- _Work item_
The records follow. Give them all back exactly.

- _Excerpted data_
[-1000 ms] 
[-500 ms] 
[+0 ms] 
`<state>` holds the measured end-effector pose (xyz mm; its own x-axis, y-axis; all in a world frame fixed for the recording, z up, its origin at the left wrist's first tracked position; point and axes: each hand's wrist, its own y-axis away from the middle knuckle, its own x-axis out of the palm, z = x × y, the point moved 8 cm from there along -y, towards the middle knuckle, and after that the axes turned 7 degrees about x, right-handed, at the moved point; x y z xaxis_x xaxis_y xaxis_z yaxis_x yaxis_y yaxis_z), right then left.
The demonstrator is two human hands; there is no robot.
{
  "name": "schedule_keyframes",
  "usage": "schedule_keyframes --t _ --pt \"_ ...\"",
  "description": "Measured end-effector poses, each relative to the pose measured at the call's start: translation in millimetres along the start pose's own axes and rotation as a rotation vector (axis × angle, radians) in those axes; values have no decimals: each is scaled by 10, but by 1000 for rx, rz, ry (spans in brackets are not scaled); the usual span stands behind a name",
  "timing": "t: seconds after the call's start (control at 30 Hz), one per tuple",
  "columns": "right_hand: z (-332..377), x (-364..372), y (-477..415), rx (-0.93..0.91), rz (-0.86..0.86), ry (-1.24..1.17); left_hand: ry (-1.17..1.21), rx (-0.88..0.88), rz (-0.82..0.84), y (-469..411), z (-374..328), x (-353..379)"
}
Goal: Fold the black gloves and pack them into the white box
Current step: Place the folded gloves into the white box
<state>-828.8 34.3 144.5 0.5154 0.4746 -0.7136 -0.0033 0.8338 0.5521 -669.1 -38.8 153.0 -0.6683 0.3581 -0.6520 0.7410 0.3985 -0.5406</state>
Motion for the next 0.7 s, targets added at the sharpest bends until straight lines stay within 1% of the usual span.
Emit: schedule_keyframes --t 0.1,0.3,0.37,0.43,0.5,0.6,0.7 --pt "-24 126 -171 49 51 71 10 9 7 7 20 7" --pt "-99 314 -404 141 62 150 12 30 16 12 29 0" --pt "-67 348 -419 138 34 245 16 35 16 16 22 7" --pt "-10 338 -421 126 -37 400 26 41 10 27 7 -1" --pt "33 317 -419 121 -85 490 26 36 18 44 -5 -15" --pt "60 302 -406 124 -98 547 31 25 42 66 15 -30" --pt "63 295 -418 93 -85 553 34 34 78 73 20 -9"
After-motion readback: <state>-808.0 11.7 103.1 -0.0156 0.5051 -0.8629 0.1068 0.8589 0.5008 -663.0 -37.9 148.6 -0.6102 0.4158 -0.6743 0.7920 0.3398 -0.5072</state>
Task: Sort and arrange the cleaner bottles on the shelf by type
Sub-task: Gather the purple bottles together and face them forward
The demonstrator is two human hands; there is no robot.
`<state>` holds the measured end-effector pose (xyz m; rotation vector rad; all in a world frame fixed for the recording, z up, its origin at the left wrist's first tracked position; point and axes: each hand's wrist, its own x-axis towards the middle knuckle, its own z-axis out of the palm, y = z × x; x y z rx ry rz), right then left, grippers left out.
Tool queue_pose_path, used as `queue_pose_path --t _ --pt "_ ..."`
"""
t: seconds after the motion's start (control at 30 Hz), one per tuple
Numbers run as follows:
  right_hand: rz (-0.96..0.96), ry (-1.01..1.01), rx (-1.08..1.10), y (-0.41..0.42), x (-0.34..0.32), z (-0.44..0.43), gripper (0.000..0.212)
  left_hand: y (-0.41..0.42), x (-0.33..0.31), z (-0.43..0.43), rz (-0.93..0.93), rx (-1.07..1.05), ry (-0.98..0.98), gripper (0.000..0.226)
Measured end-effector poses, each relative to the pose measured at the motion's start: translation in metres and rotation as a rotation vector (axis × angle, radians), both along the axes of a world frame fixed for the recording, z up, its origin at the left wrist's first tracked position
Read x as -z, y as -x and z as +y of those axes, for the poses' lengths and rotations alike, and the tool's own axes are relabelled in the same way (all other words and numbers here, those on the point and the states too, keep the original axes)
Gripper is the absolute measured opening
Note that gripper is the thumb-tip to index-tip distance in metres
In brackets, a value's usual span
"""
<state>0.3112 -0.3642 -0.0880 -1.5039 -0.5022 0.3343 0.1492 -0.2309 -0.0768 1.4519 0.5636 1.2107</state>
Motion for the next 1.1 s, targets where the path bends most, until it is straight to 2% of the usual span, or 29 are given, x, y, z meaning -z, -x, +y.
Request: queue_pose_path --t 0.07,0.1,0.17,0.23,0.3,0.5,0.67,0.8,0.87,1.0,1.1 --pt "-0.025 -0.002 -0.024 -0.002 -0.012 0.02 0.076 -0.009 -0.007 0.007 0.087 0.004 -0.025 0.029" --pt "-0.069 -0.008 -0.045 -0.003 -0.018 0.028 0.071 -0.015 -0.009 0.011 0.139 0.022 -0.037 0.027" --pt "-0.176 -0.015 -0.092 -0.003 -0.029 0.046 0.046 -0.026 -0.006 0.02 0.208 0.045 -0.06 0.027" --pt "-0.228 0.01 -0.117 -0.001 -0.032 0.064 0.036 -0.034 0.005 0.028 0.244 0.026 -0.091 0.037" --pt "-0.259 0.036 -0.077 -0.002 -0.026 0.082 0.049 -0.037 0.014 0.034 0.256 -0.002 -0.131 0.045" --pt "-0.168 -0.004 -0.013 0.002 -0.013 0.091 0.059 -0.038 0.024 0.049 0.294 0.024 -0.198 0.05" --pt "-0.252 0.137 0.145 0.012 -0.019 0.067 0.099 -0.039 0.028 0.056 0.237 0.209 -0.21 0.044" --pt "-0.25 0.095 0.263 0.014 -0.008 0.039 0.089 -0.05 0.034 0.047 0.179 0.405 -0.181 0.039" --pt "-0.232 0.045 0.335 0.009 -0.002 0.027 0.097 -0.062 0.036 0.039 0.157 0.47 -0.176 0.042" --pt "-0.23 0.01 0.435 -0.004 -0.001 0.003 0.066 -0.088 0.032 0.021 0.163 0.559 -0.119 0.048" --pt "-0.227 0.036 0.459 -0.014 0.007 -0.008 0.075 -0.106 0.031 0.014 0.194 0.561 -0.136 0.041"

- _Result below_
[-1000 ms] 
[-500 ms] 
[+0 ms] 
`<state>` holds the measured end-effector pose (xyz mm; its own x-axis, y-axis; all in a world frame fixed for the recording, z up, its origin at the left wrist's first tracked position; point and axes: each hand's wrist, its own y-axis away from the middle knuckle, its own x-axis out of the palm, z = x × y, the point moved 8 cm from there along -y, towards the middle knuckle, and after that the axes turned 7 degrees about x, right-handed, at the moved point; x y z xaxis_x xaxis_y xaxis_z yaxis_x yaxis_y yaxis_z), right then left.
The demonstrator is two human hands; there is no robot.
{
  "name": "schedule_keyframes",
  "usage": "schedule_keyframes --t _ --pt \"_ ...\"",
  "description": "Measured end-effector poses, each relative to the pose measured at the call's start: translation in millimetres along the start pose's own axes and rotation as a rotation vector (axis × angle, radians) in those axes; values have no decimals: each is scaled by 10, but by 1000 for rx, rz, ry (spans in brackets are not scaled); the usual span stands behind a name",
  "timing": "t: seconds after the call's start (control at 30 Hz), one per tuple",
  "columns": "right_hand: z (-332..377), x (-364..372), y (-477..415), rx (-0.93..0.91), rz (-0.86..0.86), ry (-1.24..1.17); left_hand: ry (-1.17..1.21), rx (-0.88..0.88), rz (-0.82..0.84), y (-469..411), z (-374..328), x (-353..379)"
}
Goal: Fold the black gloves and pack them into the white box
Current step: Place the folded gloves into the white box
<state>-828.8 34.3 144.5 0.5154 0.4746 -0.7136 -0.0033 0.8338 0.5521 -669.1 -38.8 153.0 -0.6683 0.3581 -0.6520 0.7410 0.3985 -0.5406</state>
Motion for the next 0.7 s, targets added at the sharpest bends until straight lines stay within 1% of the usual span.
Emit: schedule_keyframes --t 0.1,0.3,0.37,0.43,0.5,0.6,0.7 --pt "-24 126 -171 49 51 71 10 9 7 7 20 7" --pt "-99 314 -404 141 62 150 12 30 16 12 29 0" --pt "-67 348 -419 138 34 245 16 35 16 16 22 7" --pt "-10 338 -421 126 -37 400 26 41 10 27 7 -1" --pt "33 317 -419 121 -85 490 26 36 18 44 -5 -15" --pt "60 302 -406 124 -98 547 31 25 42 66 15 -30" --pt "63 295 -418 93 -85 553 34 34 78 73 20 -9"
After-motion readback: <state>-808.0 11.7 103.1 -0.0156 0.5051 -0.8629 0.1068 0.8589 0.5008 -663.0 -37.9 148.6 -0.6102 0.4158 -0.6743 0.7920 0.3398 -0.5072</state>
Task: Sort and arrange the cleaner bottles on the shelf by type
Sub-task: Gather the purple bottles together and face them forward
The demonstrator is two human hands; there is no robot.
`<state>` holds the measured end-effector pose (xyz m; rotation vector rad; all in a world frame fixed for the recording, z up, its origin at the left wrist's first tracked position; point and axes: each hand's wrist, its own x-axis towards the middle knuckle, its own z-axis out of the palm, y = z × x; x y z rx ry rz), right then left, grippers left out.
Tool queue_pose_path, used as `queue_pose_path --t _ --pt "_ ..."`
"""
t: seconds after the motion's start (control at 30 Hz), one per tuple
Numbers run as follows:
  right_hand: rz (-0.96..0.96), ry (-1.01..1.01), rx (-1.08..1.10), y (-0.41..0.42), x (-0.34..0.32), z (-0.44..0.43), gripper (0.000..0.212)
  left_hand: y (-0.41..0.42), x (-0.33..0.31), z (-0.43..0.43), rz (-0.93..0.93), rx (-1.07..1.05), ry (-0.98..0.98), gripper (0.000..0.226)
Measured end-effector poses, each relative to the pose measured at the motion's start: translation in metres and rotation as a rotation vector (axis × angle, radians), both along the axes of a world frame fixed for the recording, z up, its origin at the left wrist's first tracked position
Read x as -z, y as -x and z as +y of those axes, for the poses' lengths and rotations alike, and the tool's own axes are relabelled in the same way (all other words and numbers here, those on the point and the states too, keep the original axes)
Gripper is the absolute measured opening
Note that gripper is the thumb-tip to index-tip distance in metres
In brackets, a value's usual span
"""
<state>0.3112 -0.3642 -0.0880 -1.5039 -0.5022 0.3343 0.1492 -0.2309 -0.0768 1.4519 0.5636 1.2107</state>
Motion for the next 1.1 s, targets where the path bends most, until it is straight to 2% of the usual span, or 29 are given, x, y, z meaning -z, -x, +y.
Request: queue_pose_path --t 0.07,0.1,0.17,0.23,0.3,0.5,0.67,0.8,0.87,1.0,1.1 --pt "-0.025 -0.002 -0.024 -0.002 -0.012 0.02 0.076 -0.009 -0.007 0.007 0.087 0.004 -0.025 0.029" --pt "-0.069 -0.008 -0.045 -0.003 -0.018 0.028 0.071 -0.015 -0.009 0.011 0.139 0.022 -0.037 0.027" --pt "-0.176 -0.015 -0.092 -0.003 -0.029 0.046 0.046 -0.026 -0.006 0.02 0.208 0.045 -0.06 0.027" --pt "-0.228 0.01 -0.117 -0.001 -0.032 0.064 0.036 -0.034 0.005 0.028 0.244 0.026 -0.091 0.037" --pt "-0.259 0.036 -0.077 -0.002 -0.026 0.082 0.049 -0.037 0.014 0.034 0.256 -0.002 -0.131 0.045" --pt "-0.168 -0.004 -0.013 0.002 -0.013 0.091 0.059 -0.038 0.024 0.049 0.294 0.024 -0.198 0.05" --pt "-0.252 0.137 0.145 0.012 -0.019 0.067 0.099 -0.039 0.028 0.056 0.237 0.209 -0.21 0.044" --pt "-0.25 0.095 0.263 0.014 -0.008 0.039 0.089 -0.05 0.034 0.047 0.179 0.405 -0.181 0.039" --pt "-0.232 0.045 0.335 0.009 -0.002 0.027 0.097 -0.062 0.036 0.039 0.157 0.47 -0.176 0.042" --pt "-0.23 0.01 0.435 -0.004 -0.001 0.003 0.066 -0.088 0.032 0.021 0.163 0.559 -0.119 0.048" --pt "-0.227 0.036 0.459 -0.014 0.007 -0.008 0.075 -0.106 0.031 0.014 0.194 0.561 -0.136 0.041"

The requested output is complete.